**Exercise description:**
Print, exactly as they stand, the lines from the start of the listing to the line containing "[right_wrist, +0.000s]", inclusive.

**Dataset records:**
• • • • • • •

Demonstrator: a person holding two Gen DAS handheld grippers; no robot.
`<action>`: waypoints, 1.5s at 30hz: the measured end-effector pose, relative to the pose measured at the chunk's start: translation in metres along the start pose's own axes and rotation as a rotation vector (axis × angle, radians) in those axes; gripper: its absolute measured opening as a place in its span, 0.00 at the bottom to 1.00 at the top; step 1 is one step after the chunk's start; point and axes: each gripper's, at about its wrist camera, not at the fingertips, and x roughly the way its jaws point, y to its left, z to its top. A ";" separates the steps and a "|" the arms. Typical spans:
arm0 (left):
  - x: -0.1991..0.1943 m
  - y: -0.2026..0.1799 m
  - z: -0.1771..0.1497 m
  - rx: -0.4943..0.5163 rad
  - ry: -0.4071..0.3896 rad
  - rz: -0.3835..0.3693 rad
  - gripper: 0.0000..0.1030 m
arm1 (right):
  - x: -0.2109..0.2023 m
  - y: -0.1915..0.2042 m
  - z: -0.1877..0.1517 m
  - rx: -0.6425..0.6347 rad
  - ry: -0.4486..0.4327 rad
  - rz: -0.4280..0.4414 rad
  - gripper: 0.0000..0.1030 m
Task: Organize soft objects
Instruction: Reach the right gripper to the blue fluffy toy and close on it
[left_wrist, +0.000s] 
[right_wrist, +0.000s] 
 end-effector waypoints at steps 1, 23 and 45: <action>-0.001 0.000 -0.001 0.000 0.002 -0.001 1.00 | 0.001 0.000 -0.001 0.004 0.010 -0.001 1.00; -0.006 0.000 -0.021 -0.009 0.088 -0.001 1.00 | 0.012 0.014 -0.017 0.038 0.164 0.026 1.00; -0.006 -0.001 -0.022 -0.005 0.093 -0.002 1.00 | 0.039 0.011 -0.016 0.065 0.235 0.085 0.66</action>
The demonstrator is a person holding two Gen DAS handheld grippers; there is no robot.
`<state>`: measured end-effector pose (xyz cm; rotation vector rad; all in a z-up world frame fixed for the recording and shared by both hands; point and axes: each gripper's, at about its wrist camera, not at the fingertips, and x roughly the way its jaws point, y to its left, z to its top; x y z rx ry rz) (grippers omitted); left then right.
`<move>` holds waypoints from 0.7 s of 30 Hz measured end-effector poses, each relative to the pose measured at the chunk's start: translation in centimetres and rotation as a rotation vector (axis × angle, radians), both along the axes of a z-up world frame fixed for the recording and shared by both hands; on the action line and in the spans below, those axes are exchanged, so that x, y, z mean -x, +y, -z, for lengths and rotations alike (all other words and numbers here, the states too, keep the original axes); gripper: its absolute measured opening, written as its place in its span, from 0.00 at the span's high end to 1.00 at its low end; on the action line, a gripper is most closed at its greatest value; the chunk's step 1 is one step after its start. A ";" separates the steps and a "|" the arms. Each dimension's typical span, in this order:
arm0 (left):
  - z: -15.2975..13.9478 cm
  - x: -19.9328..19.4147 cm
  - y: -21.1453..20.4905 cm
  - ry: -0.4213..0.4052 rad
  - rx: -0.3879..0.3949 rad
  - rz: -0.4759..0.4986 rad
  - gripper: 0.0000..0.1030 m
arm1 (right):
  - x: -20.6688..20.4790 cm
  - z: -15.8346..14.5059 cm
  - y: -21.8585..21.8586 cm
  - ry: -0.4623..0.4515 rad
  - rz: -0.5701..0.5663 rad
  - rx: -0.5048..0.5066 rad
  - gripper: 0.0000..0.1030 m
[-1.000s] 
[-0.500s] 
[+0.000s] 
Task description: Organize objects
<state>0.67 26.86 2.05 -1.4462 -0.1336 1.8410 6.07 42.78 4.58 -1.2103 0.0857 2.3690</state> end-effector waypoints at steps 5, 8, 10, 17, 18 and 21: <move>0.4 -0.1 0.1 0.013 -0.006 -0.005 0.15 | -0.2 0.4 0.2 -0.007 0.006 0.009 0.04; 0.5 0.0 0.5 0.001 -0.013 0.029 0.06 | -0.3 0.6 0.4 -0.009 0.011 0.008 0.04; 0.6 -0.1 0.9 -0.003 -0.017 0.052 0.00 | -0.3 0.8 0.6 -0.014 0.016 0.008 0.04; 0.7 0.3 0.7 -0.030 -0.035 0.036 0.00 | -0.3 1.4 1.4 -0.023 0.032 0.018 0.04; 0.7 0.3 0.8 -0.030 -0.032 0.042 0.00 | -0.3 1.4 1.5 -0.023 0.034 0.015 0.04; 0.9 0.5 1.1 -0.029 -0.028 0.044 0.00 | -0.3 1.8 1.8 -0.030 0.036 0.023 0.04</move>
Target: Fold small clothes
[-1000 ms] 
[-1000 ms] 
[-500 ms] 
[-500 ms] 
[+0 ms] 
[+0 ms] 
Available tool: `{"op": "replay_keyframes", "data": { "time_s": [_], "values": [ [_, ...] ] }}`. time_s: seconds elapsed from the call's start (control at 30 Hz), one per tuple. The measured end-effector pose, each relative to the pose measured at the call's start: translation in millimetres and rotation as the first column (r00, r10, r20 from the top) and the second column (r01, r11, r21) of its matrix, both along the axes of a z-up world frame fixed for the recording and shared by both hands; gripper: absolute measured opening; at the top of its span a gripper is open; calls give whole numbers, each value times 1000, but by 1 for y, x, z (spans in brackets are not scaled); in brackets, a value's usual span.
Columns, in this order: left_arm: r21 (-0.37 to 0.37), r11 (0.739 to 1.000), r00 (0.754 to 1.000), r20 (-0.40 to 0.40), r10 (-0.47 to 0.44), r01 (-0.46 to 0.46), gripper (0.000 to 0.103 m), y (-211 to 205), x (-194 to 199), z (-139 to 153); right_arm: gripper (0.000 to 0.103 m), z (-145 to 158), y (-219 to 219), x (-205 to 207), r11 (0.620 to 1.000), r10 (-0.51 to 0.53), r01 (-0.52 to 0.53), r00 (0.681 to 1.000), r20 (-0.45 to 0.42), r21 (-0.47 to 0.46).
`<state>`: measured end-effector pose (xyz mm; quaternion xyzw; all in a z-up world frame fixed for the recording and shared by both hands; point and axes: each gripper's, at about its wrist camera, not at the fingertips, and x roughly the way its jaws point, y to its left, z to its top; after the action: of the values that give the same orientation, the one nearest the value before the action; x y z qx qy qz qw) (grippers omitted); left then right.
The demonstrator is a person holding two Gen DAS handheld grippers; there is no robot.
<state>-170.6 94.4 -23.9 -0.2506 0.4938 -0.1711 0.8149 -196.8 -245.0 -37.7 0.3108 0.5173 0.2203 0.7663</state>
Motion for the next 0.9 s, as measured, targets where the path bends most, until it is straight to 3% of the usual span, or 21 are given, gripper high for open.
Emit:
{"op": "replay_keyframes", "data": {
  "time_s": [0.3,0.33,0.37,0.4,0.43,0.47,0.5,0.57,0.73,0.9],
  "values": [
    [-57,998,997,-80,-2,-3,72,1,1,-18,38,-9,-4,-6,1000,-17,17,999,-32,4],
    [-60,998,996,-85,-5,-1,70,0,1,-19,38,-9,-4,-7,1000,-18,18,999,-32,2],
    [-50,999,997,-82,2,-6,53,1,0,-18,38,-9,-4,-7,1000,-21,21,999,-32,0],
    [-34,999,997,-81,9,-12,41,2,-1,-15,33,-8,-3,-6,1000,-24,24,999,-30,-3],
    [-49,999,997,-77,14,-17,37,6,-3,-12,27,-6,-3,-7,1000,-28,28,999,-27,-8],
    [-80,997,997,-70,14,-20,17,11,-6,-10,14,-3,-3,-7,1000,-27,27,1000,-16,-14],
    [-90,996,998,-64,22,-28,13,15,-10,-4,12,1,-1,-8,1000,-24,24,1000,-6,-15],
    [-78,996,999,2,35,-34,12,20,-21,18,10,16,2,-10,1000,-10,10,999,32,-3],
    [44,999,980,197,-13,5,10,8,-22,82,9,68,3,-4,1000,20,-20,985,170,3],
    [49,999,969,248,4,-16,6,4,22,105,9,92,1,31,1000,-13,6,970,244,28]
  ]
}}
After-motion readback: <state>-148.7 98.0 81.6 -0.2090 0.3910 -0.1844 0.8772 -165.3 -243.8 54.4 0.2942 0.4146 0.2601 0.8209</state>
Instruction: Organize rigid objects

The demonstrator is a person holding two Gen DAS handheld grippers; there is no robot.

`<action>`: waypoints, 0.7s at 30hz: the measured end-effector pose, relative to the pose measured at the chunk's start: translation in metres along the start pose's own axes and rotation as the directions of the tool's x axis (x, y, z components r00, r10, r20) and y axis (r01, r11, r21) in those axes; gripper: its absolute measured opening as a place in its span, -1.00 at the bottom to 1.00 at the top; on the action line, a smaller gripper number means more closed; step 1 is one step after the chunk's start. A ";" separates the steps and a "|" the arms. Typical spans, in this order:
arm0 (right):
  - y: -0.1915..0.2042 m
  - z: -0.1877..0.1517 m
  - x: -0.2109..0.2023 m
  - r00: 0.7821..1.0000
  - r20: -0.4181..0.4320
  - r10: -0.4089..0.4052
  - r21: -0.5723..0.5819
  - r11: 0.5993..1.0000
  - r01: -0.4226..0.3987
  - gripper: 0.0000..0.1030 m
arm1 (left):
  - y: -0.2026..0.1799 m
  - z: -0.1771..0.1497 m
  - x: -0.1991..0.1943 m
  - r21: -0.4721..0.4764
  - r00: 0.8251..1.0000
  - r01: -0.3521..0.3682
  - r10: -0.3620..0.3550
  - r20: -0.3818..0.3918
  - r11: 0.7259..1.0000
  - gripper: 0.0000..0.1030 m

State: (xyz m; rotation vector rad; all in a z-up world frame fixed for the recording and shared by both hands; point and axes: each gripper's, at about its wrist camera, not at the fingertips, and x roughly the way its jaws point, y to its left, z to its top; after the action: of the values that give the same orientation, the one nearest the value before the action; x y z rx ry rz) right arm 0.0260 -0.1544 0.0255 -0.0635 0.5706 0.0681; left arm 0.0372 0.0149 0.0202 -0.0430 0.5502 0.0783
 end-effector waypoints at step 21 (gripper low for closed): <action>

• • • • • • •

**Result for this task:**
Demonstrator: a person holding two Gen DAS handheld grippers; no robot.
`<action>`: waypoints, 1.5s at 30hz: the measured end-effector pose, relative to the pose measured at the chunk's start: translation in metres along the start pose's own axes and rotation as a rotation vector (axis × angle, radians) in those axes; gripper: its absolute measured opening as a place in its span, 0.00 at the bottom to 1.00 at the top; step 1 is one step after the chunk's start; point and axes: each gripper's, at about its wrist camera, not at the fingertips, and x roughly the way its jaws point, y to its left, z to its top. A ";" separates the steps and a "|" the arms. Typical spans:
arm0 (left):
  - x: -0.1991..0.1943 m
  - y: -0.2026..0.1799 m
  - z: -0.1771..0.1497 m
  - rx: -0.4943..0.5163 rad
  - ry: -0.4071..0.3896 rad
  - rz: -0.3835..0.3693 rad
  - gripper: 0.0000..0.1030 m
arm1 (right):
  - x: -0.2109..0.2023 m
  - y: -0.1915..0.2042 m
  - z: -0.1877..0.1517 m
  - rx: -0.6425..0.6347 rad
  - ry: -0.4486..0.4327 rad
  - rz: -0.4280..0.4414 rad
  - gripper: 0.0000..0.1030 m
Task: Organize soft objects
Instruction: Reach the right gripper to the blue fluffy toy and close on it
[left_wrist, +0.000s] 
[right_wrist, +0.000s] 

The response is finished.